Gli investigatori al lavoro sulle generalità del noleggio
Proprio quei video, stando a quanto trapela, contribuirebbero a dipingere un quadro differente, suggerendo che il ventenne non si trovasse neppure a bordo dell'abitacolo al momento dello schianto. La sua presenza, e il suo stato di agitazione e di confusione – con i vestiti macchiati di sangue – accanto alla vettura devastata, avrebbero quindi tratto in inganno i primi soccorritori e un testimone.
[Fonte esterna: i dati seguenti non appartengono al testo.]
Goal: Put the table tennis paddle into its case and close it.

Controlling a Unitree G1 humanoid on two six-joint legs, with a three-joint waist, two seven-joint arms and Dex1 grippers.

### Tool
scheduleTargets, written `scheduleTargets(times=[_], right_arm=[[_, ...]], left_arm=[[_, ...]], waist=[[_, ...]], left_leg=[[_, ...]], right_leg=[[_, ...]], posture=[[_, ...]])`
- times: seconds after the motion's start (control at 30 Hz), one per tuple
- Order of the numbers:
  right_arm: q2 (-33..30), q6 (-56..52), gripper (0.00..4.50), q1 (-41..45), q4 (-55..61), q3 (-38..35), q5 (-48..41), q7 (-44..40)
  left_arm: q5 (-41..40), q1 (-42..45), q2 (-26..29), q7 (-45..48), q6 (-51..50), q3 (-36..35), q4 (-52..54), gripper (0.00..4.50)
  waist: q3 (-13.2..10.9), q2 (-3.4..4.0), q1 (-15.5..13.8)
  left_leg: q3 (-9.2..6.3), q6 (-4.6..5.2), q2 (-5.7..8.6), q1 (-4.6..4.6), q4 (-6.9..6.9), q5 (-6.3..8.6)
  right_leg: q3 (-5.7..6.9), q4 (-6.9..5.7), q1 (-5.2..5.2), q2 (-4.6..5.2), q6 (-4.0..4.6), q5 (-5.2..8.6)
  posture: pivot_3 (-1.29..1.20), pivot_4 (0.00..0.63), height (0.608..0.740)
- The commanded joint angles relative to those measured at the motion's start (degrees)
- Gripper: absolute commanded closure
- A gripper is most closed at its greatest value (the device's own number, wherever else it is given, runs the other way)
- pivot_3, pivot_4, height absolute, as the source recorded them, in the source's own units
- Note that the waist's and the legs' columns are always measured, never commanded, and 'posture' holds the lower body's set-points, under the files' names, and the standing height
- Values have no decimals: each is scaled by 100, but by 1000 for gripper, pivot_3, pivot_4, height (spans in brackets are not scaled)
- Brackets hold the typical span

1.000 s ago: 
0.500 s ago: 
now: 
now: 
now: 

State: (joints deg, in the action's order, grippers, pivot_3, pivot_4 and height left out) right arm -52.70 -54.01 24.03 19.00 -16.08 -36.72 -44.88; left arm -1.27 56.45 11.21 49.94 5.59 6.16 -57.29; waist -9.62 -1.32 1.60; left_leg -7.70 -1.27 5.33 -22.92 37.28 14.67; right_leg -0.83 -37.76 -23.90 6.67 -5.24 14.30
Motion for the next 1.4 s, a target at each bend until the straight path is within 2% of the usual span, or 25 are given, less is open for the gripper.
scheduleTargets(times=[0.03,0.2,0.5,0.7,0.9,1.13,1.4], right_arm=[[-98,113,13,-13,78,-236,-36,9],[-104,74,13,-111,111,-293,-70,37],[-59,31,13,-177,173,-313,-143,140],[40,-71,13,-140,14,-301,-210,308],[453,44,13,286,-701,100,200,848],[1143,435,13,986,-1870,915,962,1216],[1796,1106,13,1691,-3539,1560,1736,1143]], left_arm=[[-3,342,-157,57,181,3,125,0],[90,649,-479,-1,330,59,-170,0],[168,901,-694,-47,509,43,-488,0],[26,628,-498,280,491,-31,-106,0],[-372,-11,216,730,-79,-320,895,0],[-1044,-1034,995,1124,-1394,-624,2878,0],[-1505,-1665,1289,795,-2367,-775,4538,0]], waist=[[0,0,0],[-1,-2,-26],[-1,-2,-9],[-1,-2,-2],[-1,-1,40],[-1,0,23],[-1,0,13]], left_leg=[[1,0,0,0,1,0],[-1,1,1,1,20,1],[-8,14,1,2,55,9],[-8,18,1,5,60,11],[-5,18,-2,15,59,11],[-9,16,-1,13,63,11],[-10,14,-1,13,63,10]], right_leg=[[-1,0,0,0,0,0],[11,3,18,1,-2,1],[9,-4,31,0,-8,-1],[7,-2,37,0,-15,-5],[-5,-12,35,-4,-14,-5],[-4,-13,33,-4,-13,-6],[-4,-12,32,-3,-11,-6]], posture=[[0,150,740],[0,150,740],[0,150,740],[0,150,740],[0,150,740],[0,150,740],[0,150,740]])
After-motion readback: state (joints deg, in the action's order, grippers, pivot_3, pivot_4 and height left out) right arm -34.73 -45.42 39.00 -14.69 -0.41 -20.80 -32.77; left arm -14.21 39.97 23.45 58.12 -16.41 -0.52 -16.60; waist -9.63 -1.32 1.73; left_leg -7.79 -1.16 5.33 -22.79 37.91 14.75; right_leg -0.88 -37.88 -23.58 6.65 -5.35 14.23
Una pista su cui gli agenti della polizia locale, coordinati dal comandante Gianluca Mirabelli, stanno concentrando le loro attenzioni riguarda la persona che materialmente ha noleggiato il potente fuoristrada; un soggetto, questo, in possesso di regolare patente di guida, il cui profilo assume un'importanza cruciale per stabilire le effettive dinamiche e le responsabilità, anche alla luce del fatto che a bordo del bolide, secondo le prime ricostruzioni, erano in tre.
Il ricordo di un futuro appena iniziato
Mentre gli accertamenti tecnici procedono, con gli specialisti al setaccio delle riprese delle telecamere di sorveglianza della zona, la figura di Pietro Silva Orrego emerge in controluce, attraverso i dettagli di una normalità che aveva da poco intrapreso un nuovo corso. Aveva appena compiuto diciannove anni e, da una settimana soltanto, aveva iniziato a lavorare presso un supermercato Esselunga, un impiego che forse rappresentava per lui un primo, autonomo passo verso un futuro che sognava, come ricordano ora gli amici, "in grande". Un'esistenza che si è interrotta in un attimo, lasciando sul selciato di viale Fulvio Testi, insieme ai rottami di un sogno di potenza e velocità, quel vuoto incolmabile che suo padre non sa come riempire.